Düşünün! Diplomanız, sertifikanız, ustalık belgeniz olmadan hangi dükkanı açabilir veya mesleği yapabilirsiniz? Eskiden vardı artık böyle bir kapı yok…
Tek bir istisnası var, o da “Belediye Başkanı olmak… Bunun önüne geçilmesi gerekiyor. Hangi siyasi anlayışta olursa olsun, illa yerel yönetim yetkinliklerine sahip, ulusal ve küresel vizyona sahip öncü kişilere ihtiyaç var.
Yerel seçim süreci başladı, belediye başkan adayları belirleniyor. Peki, seçmen olarak kafanızdaki şehir nasıl bir yer ve belediye başkanı hangi donanımıyla böyle bir yeri yönetecek?
Adaylar nasıl seçiliyor bilmiyorum ama şimdiye kadar çoğunluğunun 60’lı, 70’li değil 2000’li yıllardaki belediye başkanları çok daha seçkin vasıfları olan kişiler arasından seçilmelidir?
Günümüzde dünyanın hangi şehrinde yaşarsanız yaşayın, daha önce yaşanmamış durumlar ve gelişmeler şehirleri bekliyor olacak.
İMKANI OLAN HER ÜLKE, YENİ ŞEHİR PROJELERİ GELİŞTİRİYOR
Eskiden kapsayıcı, hesap verebilir, ortak akılla karar veya çevreye duyarlı olması yetiyordu. Artık dünyanın çok farklı sorunları var: İklim değişikliği tahminlerin ötesinde yerel yönetimleri etkiliyor. Kuraklık ile seller yan yana, deprem ile göçler iç içe, kuşaklar arası beklentiler kaos oluşturacak yoğunlukta, beklentiler imkanların ötesinde.
Dünyanın imkanı olan her ülkesi yeni şehir projeleri geliştiriyor. Bunlar sadece fantezi bir marka kimliği arayışından değil, geleceğin sorunlarına çözüm arayışı ile de ilgili. Özellikle Suudi’lerin The Line City, Güney Kore’nin Songdo, Amerika’daki Telosa, Malezya’daki Biodiver, Hindistan’daki Amaravati, Çin’de Chenkdu Future City, Kanada’da Orbit veya Mısır’ın yeni başkenti gibi… 15 dakika kuralı olan şehirler, zorunluluk hale gelebilir. Yani, orada yaşayan 15 dakika içinde işine, evine ve takıldığı spor veya arkadaş mahalline ulaşabileceği bir mahalle ortamı. Hem de güvenlik içinde…

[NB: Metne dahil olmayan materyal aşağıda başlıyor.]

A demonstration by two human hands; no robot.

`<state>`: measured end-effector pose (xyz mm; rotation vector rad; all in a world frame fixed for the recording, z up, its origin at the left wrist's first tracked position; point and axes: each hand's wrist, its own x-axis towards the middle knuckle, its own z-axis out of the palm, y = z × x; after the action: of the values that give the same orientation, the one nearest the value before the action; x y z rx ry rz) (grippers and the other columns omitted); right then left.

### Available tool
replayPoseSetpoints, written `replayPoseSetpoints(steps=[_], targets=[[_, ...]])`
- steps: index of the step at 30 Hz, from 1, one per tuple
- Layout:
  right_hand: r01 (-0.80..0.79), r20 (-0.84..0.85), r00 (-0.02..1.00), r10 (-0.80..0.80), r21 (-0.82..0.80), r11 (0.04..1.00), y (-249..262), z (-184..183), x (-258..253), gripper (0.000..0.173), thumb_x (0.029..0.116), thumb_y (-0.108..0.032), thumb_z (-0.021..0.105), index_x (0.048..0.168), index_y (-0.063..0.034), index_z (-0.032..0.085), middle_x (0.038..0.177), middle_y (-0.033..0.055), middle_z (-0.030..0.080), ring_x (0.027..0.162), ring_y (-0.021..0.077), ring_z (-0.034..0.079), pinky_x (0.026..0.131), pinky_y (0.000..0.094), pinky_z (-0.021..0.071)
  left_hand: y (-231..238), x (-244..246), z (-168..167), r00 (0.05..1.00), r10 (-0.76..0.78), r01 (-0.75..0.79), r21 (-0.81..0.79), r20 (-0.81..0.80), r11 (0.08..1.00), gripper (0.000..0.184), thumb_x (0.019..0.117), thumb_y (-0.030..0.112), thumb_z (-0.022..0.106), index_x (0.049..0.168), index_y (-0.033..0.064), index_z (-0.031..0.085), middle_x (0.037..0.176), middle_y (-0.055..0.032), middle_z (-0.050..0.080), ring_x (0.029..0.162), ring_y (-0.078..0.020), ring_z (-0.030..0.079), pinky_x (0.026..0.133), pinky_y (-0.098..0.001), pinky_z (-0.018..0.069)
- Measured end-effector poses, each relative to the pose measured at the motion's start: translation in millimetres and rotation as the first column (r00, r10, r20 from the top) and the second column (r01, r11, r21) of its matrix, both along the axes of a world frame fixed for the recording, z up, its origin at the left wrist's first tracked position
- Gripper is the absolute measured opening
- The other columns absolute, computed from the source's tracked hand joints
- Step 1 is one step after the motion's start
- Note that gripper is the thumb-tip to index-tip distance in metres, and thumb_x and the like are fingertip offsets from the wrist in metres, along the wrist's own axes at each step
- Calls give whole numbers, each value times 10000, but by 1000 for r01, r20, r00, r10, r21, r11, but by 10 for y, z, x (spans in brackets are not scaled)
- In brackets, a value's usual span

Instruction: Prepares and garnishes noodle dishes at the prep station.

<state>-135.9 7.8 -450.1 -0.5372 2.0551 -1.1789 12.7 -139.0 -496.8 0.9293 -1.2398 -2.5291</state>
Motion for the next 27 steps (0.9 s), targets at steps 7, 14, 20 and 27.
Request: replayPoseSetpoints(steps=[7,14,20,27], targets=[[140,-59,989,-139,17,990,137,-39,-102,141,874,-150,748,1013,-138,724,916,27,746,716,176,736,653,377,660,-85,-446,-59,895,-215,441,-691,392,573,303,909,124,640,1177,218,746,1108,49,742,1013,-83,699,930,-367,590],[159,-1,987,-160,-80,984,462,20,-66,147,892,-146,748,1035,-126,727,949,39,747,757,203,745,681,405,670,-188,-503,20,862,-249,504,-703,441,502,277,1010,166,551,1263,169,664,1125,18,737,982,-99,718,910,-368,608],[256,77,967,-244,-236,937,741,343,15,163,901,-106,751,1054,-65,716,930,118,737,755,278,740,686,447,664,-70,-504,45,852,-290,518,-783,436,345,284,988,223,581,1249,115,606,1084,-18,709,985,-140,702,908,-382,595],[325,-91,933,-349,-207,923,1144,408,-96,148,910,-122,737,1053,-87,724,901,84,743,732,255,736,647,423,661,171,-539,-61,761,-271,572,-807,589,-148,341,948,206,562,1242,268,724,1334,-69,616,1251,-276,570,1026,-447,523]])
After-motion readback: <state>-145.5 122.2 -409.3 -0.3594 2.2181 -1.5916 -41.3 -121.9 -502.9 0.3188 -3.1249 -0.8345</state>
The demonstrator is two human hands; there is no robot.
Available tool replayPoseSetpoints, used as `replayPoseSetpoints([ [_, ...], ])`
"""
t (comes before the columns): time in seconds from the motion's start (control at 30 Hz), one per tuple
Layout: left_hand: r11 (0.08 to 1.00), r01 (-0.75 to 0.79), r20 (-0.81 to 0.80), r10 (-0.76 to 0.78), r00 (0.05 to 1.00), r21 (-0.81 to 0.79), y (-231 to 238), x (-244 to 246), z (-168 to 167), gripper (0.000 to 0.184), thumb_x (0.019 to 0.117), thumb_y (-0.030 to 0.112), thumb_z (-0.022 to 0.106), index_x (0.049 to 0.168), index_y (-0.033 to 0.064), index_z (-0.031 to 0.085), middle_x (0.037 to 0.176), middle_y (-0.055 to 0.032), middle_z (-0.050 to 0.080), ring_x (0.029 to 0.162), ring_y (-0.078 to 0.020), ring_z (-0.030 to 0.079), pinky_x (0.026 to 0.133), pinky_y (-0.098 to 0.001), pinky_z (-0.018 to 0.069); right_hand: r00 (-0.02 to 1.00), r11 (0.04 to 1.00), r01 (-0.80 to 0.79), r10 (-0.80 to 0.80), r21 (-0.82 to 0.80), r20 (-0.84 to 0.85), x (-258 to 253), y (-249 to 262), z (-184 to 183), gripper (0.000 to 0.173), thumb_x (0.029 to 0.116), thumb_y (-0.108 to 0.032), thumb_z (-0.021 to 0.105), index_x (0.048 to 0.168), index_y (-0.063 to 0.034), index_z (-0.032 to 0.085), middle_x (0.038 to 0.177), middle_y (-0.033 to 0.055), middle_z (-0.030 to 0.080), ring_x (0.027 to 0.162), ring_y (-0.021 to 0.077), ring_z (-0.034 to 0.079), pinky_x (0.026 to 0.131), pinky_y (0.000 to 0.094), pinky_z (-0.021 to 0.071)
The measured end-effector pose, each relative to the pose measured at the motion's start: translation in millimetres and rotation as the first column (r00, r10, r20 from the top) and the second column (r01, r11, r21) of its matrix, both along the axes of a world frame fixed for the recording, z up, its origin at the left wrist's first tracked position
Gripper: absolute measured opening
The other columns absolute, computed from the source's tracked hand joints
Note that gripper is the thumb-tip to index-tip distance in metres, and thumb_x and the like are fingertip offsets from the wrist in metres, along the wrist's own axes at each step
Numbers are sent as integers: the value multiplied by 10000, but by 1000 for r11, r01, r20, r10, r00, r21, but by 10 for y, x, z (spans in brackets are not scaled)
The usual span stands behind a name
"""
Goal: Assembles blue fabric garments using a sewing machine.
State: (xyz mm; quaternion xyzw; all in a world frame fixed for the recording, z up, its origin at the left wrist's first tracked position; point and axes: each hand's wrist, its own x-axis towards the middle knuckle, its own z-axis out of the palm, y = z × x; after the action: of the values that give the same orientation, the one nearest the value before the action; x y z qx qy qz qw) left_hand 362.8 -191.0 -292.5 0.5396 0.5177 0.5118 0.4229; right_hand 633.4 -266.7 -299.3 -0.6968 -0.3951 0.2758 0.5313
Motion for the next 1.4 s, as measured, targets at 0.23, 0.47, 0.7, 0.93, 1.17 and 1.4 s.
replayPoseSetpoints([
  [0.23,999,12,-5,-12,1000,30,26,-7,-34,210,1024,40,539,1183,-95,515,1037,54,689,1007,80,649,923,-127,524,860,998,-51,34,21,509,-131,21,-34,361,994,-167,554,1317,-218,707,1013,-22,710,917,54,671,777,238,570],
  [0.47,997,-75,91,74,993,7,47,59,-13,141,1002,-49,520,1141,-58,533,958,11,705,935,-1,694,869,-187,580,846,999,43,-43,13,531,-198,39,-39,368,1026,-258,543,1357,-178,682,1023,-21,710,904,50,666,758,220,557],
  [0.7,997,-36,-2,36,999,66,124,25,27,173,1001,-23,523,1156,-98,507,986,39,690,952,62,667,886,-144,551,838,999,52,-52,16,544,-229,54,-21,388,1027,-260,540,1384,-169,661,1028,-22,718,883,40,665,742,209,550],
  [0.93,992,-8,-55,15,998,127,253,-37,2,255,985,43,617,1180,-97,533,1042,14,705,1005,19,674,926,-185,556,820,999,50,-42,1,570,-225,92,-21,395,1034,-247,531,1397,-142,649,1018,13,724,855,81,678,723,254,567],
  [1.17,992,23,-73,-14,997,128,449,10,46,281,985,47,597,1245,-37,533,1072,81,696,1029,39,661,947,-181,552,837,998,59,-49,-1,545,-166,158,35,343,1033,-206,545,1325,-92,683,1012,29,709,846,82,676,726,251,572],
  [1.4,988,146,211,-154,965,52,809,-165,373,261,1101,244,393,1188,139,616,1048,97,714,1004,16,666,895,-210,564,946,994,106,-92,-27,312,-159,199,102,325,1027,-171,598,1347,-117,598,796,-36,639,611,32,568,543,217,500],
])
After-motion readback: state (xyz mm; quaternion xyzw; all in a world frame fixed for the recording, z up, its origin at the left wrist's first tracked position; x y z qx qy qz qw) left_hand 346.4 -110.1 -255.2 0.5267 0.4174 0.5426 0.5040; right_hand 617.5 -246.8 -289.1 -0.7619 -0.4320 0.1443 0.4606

AKILLI ŞEHİRLER, ÇOK DAHA NİTELİKLİ BAŞKAN ADAYLARINI BEKLİYOR
Güvenlik, geleceğin en önemli yaşam unsurlarından biri haline gelebilir. Su yönetimi, sadece kişisel su ihtiyacının karşılanmasından çok öte bir durumdur. Su sadece insanların değildir, doğal varlıkların korunması, genel hijyen, tarımın sürdürülebilirliği su ile ilgilidir.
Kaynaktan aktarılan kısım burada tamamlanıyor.